Ages that are different for different people, but in the same rough range:
- Picking a basic life direction and values (the 1-sigma range is probably 25-28 today, but rapidly drifting up). If you don't pick one, you'll default into one whether you like it or not.
- Deciding whether or not to have kids (typically 35-40)
- In America, the age when you buy a first home, if you do buy one (it is a huge enough decision that it can completely pwn your life from then on)
There are many other life-changing events that seem like they can happen anywhere/anytime, but in practice these events have more statistical structure than people like to admit. Take mentors for example. Finding important mentors is nearly always life changing. And sure, it might be a homeless, drunken Zen philosopher you meet in some seedy Tokyo corner at age 45, but it is far more likely to be a good teacher you encounter in high school or undergrad, or a manager at one of your early jobs.
Sure, many things are changing radically as middle-class scripts break down and young people extend their explorations of early adulthood into their 30s.
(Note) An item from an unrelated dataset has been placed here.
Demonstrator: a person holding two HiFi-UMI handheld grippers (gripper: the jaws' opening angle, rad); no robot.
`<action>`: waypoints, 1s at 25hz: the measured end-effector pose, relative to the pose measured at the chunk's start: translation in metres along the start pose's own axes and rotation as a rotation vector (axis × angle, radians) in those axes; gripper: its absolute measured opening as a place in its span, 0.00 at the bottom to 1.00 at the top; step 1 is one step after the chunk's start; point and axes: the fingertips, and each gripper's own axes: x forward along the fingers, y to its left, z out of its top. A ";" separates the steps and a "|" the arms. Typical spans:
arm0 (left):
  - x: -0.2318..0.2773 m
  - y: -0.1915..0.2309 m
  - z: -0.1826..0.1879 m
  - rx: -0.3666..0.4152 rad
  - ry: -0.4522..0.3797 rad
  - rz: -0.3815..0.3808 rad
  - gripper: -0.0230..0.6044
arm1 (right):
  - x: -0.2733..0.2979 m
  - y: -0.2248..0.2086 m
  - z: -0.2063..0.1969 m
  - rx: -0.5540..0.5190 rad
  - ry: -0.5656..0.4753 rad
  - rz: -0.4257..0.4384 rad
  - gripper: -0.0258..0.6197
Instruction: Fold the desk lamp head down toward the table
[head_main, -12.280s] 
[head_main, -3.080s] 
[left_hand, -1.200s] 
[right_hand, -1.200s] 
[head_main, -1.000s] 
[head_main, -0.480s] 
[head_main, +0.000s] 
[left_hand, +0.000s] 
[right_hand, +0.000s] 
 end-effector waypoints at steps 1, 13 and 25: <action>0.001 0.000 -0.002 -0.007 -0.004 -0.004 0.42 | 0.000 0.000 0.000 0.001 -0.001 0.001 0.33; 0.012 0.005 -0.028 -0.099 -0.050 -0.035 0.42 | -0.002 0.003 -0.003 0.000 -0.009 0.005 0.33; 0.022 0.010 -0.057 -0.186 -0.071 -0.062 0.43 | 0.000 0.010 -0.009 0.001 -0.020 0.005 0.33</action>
Sure, not all parts of the world run on such timelines. A kid in a wartorn African country has a different schedule.
But biology matters. There are enough elements of the script that are determined by biology rather than context that the concept of "crucial age" is an important one. And there's simply the matter of there always being less time on the clock with every passing year, making younger years more important in leverage terms.
So in summary: 18, 22, 35 are the most important sharply-defined ones that are shared by most people. There are a few more individually variable points in the 20-40 range.
Beyond 40, statistically, your leverage and control over the script systematically diminishes. You can always find some idiot motivational speaker telling you you can turn things around anytime. The 1 in 100 who does will serve as the poster-success for the next round of suckers. 1000 years ago, hucksters used to wander around selling fake immortality elixirs and this is basically the same thing.
So don't be dumb. Realize that people pay attention to certain crucial ages because they ARE in fact important. Realize that these "control points" for your life get less frequent and less leveraged as you age.